Но и они помнили его в далекой Москве, о которой он много раз слышал в морозные ночи на Турбаче или Хохоловской долине. Прислали ему, «сыну партизанского отряда капитана Тихонова», советский орден Красной Звезды.
Он носит его на лацкане гражданского костюма в дни торжества, рядом со знаком «Сын полка».
Сегодня, когда во время урока в школе учитель Леонард Дурда рассказывает именно таким детям, каким был в годы войны сам, о военных годинах тяжелых испытаний, он может не обращаться к учебникам: ему достаточно рассказать эпизод из своей фронтовой биографии.
Войцех Козлович
«РАССКАЖИ МНЕ ЕЩЕ…»
В то время ему было двенадцать лет, и он не понимал еще, что у него отняли невозвратимое: право на детство. Он принимал без протеста наступающие события, как что-то неизбежное. Не умел еще правильно оценить события, втягивавшие и его, двенадцатилетнего паренька, в жестокий мир взрослых.

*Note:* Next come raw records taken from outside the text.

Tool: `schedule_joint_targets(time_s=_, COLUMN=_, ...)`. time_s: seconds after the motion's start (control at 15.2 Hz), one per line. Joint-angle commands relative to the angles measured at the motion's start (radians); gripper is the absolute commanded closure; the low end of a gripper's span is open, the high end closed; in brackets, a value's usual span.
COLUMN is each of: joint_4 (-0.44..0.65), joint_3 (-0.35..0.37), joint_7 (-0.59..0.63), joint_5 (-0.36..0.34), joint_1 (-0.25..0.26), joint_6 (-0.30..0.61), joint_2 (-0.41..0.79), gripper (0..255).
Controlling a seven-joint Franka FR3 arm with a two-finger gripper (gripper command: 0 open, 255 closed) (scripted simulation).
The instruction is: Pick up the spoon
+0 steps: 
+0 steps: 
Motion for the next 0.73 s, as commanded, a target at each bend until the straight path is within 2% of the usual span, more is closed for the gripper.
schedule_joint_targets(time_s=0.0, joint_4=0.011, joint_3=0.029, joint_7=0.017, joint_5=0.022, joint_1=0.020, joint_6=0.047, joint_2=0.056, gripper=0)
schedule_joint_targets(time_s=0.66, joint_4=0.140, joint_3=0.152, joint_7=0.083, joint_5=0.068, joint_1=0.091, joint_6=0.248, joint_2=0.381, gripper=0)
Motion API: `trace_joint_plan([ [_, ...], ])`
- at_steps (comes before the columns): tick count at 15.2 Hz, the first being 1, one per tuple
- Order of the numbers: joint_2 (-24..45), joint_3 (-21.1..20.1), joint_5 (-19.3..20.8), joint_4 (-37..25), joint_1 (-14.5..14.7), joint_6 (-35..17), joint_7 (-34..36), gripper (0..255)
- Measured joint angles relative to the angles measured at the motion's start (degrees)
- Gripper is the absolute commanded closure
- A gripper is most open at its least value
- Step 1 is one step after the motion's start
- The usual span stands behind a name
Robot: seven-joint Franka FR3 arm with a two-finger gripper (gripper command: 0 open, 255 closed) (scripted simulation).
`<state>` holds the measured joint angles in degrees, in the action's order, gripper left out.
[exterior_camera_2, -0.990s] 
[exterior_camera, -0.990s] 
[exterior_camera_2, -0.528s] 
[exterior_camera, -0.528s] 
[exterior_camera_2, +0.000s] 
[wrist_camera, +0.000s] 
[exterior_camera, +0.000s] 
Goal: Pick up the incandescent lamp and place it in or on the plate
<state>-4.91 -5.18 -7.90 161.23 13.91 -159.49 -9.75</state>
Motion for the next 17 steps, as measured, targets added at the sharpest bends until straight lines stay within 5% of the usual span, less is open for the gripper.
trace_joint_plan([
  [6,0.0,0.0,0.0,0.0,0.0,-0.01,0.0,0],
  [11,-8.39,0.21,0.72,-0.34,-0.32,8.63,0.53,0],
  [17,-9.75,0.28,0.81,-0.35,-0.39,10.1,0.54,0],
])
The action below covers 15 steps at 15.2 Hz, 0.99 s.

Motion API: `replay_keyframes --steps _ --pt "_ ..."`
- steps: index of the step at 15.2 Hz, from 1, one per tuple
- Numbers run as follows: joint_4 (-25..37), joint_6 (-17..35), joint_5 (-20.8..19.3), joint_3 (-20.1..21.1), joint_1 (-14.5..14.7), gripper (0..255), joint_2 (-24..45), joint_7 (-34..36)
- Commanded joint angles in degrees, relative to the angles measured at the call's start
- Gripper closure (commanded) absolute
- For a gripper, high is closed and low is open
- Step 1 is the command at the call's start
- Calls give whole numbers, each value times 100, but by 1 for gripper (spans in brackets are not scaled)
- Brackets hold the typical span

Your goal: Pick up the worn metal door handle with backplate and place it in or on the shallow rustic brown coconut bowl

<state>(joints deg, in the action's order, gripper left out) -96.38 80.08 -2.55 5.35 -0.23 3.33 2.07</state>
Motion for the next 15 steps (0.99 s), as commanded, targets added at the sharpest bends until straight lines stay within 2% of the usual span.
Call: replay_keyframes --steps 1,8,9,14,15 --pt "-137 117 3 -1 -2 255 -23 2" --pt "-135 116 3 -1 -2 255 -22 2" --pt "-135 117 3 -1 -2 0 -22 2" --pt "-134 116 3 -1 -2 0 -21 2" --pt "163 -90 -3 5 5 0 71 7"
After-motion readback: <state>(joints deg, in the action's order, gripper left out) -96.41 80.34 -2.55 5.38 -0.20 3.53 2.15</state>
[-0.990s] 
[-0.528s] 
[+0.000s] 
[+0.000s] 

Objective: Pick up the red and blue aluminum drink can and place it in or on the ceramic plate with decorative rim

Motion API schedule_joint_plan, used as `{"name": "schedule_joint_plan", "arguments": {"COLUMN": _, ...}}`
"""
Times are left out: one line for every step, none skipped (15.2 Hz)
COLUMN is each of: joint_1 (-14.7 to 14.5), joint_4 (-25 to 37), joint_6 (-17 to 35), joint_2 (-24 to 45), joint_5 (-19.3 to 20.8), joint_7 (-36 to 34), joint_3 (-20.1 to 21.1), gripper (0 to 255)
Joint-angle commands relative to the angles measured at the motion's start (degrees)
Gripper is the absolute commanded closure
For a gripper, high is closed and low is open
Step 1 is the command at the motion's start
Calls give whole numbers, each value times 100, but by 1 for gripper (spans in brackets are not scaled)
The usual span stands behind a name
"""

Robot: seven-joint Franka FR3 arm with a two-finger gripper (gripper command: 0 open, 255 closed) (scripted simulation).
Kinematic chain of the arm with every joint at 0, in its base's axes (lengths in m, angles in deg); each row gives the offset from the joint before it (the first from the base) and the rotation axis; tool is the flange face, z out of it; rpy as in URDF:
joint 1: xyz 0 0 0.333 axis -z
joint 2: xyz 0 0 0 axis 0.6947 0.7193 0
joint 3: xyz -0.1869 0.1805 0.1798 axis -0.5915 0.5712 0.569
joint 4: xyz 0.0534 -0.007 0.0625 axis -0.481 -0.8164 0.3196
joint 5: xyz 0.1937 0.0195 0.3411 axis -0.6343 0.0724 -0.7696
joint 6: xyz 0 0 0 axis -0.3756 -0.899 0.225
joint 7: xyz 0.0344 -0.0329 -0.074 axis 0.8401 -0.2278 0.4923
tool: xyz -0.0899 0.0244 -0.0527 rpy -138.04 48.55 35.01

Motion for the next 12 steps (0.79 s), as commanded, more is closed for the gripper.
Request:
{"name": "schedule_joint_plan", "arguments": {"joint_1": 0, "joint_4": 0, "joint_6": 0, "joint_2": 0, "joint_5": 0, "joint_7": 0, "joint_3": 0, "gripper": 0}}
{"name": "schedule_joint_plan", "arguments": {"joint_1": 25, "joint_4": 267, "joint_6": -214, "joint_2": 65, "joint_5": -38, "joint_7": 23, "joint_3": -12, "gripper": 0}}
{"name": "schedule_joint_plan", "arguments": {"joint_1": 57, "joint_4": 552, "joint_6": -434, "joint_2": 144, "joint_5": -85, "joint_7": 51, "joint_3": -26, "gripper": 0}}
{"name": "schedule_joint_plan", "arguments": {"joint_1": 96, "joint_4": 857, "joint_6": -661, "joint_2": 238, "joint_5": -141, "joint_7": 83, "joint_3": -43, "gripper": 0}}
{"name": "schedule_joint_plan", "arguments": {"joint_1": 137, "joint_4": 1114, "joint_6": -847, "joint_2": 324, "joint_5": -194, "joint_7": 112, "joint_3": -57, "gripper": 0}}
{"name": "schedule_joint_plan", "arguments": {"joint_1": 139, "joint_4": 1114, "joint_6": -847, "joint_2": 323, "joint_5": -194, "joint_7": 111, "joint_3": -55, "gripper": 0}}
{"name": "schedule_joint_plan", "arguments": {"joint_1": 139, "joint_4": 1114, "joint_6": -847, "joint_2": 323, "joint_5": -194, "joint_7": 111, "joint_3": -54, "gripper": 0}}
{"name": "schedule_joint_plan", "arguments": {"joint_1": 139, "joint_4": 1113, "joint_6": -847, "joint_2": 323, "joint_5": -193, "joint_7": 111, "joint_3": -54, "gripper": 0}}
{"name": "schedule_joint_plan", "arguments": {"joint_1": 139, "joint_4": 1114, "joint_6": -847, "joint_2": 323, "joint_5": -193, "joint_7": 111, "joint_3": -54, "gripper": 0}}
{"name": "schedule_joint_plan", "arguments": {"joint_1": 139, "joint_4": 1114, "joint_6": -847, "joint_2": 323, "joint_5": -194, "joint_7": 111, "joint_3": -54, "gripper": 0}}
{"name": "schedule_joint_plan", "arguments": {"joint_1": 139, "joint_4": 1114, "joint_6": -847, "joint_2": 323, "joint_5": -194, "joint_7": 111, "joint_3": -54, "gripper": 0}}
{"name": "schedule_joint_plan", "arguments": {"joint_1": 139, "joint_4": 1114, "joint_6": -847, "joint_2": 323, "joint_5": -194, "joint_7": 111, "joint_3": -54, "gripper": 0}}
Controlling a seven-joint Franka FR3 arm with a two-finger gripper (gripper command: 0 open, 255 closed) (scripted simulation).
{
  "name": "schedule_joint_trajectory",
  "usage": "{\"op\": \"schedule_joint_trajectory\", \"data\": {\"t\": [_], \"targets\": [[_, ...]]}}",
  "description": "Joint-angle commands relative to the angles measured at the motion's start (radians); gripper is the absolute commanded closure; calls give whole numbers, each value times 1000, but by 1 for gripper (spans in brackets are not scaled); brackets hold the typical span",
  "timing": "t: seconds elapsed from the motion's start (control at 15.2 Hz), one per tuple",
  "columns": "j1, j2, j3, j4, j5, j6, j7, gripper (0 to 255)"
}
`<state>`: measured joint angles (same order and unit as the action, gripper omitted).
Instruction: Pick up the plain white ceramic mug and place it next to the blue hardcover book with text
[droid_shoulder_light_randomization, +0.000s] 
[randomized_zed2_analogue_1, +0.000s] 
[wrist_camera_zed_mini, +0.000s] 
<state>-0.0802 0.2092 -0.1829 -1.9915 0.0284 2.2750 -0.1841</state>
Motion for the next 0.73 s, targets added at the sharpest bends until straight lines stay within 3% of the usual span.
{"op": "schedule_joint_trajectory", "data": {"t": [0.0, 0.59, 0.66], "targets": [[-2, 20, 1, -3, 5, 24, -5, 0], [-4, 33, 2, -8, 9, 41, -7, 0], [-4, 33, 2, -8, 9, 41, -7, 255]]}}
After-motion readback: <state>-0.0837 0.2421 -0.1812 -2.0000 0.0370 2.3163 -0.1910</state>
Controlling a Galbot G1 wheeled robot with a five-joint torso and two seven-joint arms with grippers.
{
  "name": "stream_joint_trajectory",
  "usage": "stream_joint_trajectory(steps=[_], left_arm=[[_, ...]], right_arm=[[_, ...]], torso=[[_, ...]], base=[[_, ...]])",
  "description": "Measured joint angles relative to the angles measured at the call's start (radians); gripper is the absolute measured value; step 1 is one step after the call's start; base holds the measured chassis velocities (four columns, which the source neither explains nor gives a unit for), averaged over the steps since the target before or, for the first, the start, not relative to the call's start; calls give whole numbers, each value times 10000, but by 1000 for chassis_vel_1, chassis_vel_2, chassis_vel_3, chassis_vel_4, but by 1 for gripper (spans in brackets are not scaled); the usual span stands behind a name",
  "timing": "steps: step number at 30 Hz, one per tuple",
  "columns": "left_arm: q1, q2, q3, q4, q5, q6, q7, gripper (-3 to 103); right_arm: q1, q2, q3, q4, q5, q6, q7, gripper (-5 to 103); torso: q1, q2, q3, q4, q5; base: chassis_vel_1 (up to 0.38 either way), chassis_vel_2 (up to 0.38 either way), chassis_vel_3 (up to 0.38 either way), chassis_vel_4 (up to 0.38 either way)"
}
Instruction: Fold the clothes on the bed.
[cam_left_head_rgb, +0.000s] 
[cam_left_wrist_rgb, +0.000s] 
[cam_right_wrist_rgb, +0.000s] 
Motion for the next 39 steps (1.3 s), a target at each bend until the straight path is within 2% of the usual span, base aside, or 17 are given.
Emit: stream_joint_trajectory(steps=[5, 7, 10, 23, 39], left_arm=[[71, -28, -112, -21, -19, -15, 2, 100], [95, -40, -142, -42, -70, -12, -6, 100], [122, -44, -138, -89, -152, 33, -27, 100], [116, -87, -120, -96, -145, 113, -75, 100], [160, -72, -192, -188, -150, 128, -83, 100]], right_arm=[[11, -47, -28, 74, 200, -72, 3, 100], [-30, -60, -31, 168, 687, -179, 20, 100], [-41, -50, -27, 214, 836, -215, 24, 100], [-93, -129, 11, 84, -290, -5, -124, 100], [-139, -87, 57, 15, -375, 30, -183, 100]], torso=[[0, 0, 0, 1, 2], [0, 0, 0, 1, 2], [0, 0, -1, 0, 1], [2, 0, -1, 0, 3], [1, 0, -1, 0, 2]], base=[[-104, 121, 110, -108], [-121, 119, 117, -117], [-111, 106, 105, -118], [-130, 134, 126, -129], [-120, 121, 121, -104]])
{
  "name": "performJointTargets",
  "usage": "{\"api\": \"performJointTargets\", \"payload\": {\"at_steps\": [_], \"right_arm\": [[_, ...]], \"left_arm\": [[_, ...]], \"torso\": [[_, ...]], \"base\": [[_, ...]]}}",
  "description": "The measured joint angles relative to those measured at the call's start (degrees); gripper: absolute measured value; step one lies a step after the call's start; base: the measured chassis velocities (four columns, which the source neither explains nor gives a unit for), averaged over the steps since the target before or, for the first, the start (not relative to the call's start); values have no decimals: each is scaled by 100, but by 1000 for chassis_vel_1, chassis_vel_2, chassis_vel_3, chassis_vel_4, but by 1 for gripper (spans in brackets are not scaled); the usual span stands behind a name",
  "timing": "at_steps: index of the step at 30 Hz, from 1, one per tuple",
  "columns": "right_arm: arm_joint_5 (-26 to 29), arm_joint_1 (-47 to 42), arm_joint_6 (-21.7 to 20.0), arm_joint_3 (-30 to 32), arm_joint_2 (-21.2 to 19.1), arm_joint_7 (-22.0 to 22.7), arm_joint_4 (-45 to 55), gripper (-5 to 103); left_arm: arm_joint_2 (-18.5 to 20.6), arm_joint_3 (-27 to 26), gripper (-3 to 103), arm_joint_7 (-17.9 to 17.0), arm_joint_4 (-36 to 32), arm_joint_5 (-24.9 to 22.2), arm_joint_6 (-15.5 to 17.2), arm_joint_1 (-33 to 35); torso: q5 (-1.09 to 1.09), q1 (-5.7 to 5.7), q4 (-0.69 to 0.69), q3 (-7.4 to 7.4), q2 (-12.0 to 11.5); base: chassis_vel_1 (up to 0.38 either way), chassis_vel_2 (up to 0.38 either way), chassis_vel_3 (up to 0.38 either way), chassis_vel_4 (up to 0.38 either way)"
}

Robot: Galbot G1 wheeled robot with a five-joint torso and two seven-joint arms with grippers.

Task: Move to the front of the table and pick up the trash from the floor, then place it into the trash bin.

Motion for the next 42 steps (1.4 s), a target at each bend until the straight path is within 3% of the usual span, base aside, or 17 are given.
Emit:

Но он уже знал, что он один. Что некому сказать: «Папа!» — потому что отец умер очень рано и он почти не помнил его. Что нет у него уже и матери, любящей и понимающей, — ее отняли у него в одну из первых облав, которые должны были навести страх на жителей Белостокщины. Тогда ему было двенадцать лет, но он уже безошибочно и без раздумий ставил знак равенства между словом «война» и словом «фашисты». Так начиналась жизнь Эдека Скродзкого в годы оккупации.
В действительности мальчик был не один. У него был друг — большой дворовый пес хозяев, у которых он работал. Между мальчиком и животным завязалась дружба. Хозяева же как о ребенке, так и о собаке не очень заботились. Трудные годы оккупации не приносили радостей и не сулили никаких надежд. Время считалось «только до завтра»: пережить послезавтра — это уже был успех. И так со дня на день проходило то время, о котором потом взрослый уже мужчина лаконично скажет: «Пережил, ибо думал, что погибну…»
Однажды шел он, кажется, с полевых работ, точно сейчас не помнит. Возвращался с собакой, которая бежала рядом, внимательно наблюдая за хозяином. Казалось, что они одни на свете, и именно эти моменты мальчуган любил больше всего — без постоянного ворчания хозяев, без неустанной беготни в сарай, коровник, конюшню, хлев…
Вдруг на дороге показалась машина. Немцы! Эдек уже издалека распознал подъезжавших. Жандармы приближались, не обращая ни малейшего внимания на мальчишку, около которого подпрыгивала собака. «Смеются», — вздохнул он с облегчением, увидев их веселые лица. Они обогнали его, жестикулируя и громко хохоча. В тот момент, когда у него прошел страх, внезапно раздалась автоматная очередь.
Он сжался от ужаса, уверенный, что через мгновение почувствует боль. И тогда услышал короткое, жалобное скуление собаки. Она лежала на дороге, беспомощно загребая лапами сыпучий песок. Эдек припал к ней, как бы заслоняя ее от новой очереди. Скорчился в ожидании выстрела, но услышал опять только этот пронзительный грубый хохот, пробудивший в детском сердце сильную ненависть.